Tuesday, July 19, 2016

David and the Psalms


Rating: 4 Stars

I read this one in a matter of just a couple days (Thank you BookBub for the great deal!) and I am so glad I did. I must make a confession that there was a period in my life in college and grad school (roughly 2001-2011), that religion took a backseat. I toyed with agnosticism and even atheism. But they never felt right to me, even when I was rebelling against faith. I was not brought up in a strict religious home, but we did attend church every Sunday, I participated in Sunday School, then Confirmation classes on Wednesdays in high school - but even then I was not reading the Bible closely, and as I got older I was not reading it at all.

Then I had a baby and wow, did that quickly bring the big picture into focus.

I feel so behind in where I should be in my knowledge of God, Jesus, and the Bible. So, I am forever grateful for books like this that help dumbdumbs like me play catch-up. While different branches of Christianity hold very different beliefs (the author is Catholic; I am baptized Lutheran, confirmed Methodist, now a member of a Covenant church), there is still much that can be learned from one another, especially when delving into material such as the Bible, which we all use.

My knowledge of the New Testament is much better than the Old Testament, so when I found this one, I knew I had to read it. I am personally quite fond of the King James Version, which lyrically is beautiful, even if not entirely accurate compared with other versions of the text. The problem then, is that sometimes takes me a few readings to understand the Early Modern English (sorry kids, it's not Old English).

This book is a very easy to read discussion of the life of David. In fact, the first 70% or so is dedicated to his story before even getting into the Psalms. I feel like I have a much better knowledge of David now, aside from the basics that everyone seems to know - son of Solomon, Bathsheba, etc. And perhaps because of my supreme lack of knowledge, the rest of his story seems enlightening to me, and that is kind of embarrassing. But I have to start somewhere, and this is a good place. I feel like those who have a better grasp of David and his life might already know a lot of what is contained here, but it is a good read for this with less knowledge of him, like myself.

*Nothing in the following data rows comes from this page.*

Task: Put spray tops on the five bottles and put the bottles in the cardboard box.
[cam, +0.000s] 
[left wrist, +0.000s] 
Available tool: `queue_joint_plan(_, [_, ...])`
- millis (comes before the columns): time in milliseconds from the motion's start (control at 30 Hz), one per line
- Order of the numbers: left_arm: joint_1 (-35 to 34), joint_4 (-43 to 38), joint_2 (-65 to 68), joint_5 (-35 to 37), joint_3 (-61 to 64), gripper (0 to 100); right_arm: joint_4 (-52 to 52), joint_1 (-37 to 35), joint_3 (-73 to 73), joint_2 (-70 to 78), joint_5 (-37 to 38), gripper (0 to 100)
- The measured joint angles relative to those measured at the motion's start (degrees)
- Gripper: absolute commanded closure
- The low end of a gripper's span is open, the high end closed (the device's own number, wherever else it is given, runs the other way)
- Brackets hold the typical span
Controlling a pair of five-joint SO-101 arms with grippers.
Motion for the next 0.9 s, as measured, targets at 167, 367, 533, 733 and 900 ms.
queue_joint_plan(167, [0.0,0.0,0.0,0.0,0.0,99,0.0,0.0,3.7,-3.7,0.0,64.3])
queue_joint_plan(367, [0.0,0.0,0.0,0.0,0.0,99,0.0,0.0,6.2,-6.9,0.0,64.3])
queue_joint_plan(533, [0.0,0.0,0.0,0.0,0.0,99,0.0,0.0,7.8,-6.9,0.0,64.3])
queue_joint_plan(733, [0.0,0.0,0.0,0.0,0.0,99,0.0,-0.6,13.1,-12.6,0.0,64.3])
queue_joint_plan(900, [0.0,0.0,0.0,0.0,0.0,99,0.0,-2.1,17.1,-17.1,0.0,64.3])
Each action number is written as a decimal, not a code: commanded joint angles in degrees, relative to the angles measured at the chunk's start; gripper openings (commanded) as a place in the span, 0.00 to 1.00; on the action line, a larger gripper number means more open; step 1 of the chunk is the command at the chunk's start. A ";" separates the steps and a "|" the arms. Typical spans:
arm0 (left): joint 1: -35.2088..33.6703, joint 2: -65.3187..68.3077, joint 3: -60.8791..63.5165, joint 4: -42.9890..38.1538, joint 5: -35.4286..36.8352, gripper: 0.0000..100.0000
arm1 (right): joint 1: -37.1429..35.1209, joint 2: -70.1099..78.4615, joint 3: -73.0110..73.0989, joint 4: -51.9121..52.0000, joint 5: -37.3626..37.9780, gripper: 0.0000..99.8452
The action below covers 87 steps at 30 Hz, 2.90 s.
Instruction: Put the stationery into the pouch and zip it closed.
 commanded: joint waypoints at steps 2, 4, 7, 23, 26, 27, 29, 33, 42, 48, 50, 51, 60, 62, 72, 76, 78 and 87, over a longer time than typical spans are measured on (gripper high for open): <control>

Following the analysis of David's life, the author moves into the Psalms themselves that have been attributed to him. The Psalms are analyzed as well, and then there is discussion of what a Psalm actually is.

This was highly informative and an easy read. That is something I consider important for those like me who are new to really studying the Bible in-depth. It is easy to get overwhelmed, and thus give up, in Bible studies. When books to guide are easily accessible, it makes the journey a lot less intimidating. Definitely recommended.